What's the use of anthropology to international development?

Key information

Date
Time
5:30 pm to 7:00 pm
Venue
Brunei Gallery
Room
Lecture Theatre

About this event

Professor David Mosse

Chair: Professor John Harriss, Simon Fraser University, Vancouver

Professor Paul Webley, Director and Principal of SOAS, will preside.

In his inaugural lecture Professor David Mosse will discuss the use of anthropology to international development.

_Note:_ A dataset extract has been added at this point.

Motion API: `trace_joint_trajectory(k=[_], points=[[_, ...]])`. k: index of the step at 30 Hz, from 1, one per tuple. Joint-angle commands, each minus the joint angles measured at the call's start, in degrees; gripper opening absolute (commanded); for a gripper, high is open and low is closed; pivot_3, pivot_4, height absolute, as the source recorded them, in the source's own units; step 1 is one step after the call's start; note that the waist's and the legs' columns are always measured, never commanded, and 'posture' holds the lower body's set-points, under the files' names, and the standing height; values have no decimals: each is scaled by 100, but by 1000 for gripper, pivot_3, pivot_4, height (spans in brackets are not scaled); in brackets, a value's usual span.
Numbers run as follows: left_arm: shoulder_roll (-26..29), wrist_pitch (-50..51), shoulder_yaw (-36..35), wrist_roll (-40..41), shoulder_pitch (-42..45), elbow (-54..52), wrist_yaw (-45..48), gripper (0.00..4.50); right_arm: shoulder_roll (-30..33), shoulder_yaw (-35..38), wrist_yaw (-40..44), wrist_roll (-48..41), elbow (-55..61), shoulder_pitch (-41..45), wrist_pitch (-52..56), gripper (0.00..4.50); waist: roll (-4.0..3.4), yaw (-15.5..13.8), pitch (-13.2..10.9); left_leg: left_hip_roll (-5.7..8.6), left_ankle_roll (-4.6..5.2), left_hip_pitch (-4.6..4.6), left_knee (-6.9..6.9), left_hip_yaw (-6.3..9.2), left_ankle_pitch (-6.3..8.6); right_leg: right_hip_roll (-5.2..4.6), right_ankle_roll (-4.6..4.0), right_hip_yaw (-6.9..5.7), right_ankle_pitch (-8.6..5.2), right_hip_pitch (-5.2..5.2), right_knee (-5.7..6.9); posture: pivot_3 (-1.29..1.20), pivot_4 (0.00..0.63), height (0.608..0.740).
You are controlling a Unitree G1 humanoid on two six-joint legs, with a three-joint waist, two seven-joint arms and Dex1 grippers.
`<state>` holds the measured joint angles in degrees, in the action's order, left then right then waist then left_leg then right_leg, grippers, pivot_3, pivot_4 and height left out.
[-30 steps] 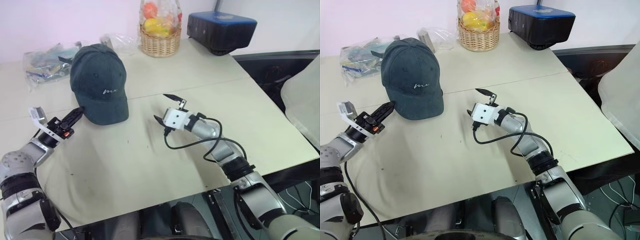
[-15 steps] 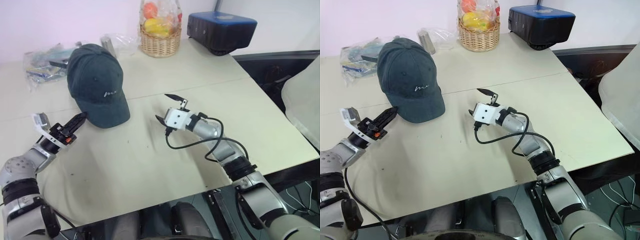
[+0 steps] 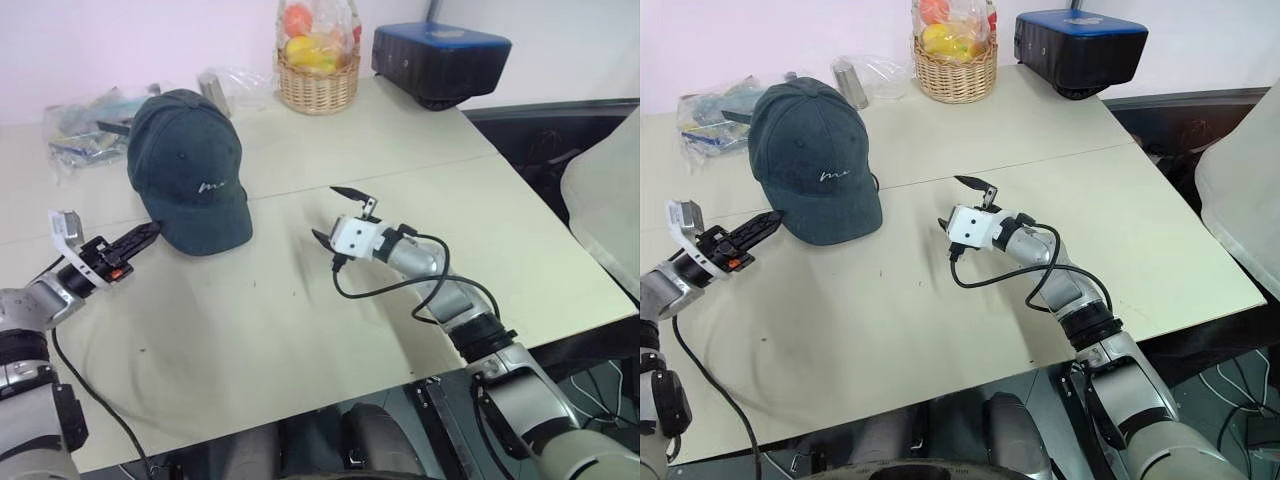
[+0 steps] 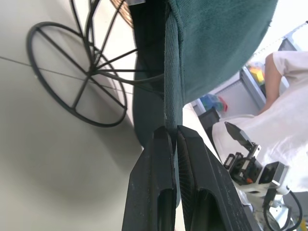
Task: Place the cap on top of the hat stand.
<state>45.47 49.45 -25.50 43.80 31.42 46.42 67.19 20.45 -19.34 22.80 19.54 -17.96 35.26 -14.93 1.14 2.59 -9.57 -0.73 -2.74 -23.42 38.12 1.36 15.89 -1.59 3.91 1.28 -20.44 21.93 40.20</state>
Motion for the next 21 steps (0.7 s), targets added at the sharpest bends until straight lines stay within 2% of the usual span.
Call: trace_joint_trajectory(k=[1,21], points=[[199,-151,67,-300,84,225,57,42,18,167,-55,-28,253,19,-11,4500,0,1,0,0,0,0,0,0,0,0,0,0,0,0,0,0,150,740],[760,-1058,346,-1364,994,1741,557,42,5,171,-82,-23,328,-36,59,4500,0,15,0,0,1,0,0,-1,0,3,0,0,0,5,2,0,150,740]])
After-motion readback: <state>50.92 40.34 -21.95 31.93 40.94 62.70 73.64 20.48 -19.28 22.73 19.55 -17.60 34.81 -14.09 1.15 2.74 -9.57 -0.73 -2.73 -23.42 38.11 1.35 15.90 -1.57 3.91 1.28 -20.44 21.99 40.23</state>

Anthropologists have a reputation for being sceptical of the claims of international development agencies to improve the conditions of other peoples. Some even believe that claims to improve actually disguise governmental ambitions (national or international) to discipline, control and incorporate ‘dangerous borderlands’ into global capitalism. Many at least consider that ‘the position of critic and programmer are properly distinct’ (Li 2007). Departing from this sceptical view, the lecture aims to rehabilitate anthropology in development, not so much as an expert field building social or indigenous knowledge into policy prescription, but as a certain way of constructing and analysing problems and reflecting on the wider social and cultural context of development, critically engaging with the dilemmas of power and knowledge that shape the aid system (Eyben 2007), and placing both programmes and policy making back into fields of social relations. What this offers is not just research knowledge on development problems, new policy recommendations or a better tracking of results, but an understanding of the very uncertain link between intention and outcome; and a better understanding within development agencies of how they think and what their action does. In other words, anthropology can open up a reflexive capacity that is essential to international aid organisations’ effectiveness in achieving their goals of poverty reduction or greater social justice. As in most anthropological practice, insights come from combining the experience of insider participation with the detachment of an outsider; from crossing and re-crossing boundaries between insider operation and outsider researcher positions. But the lecture will also explain the problems that arise between anthropology as a descriptive-interpretive discipline and the policy worlds with which it engages, and will conclude that there is a very real tension (if not a direct contradiction) between the knowledge and critical insights that anthropologists can offer, and the manner in which the discipline is currently institutionalised within development agencies.

The event will be followed by a reception.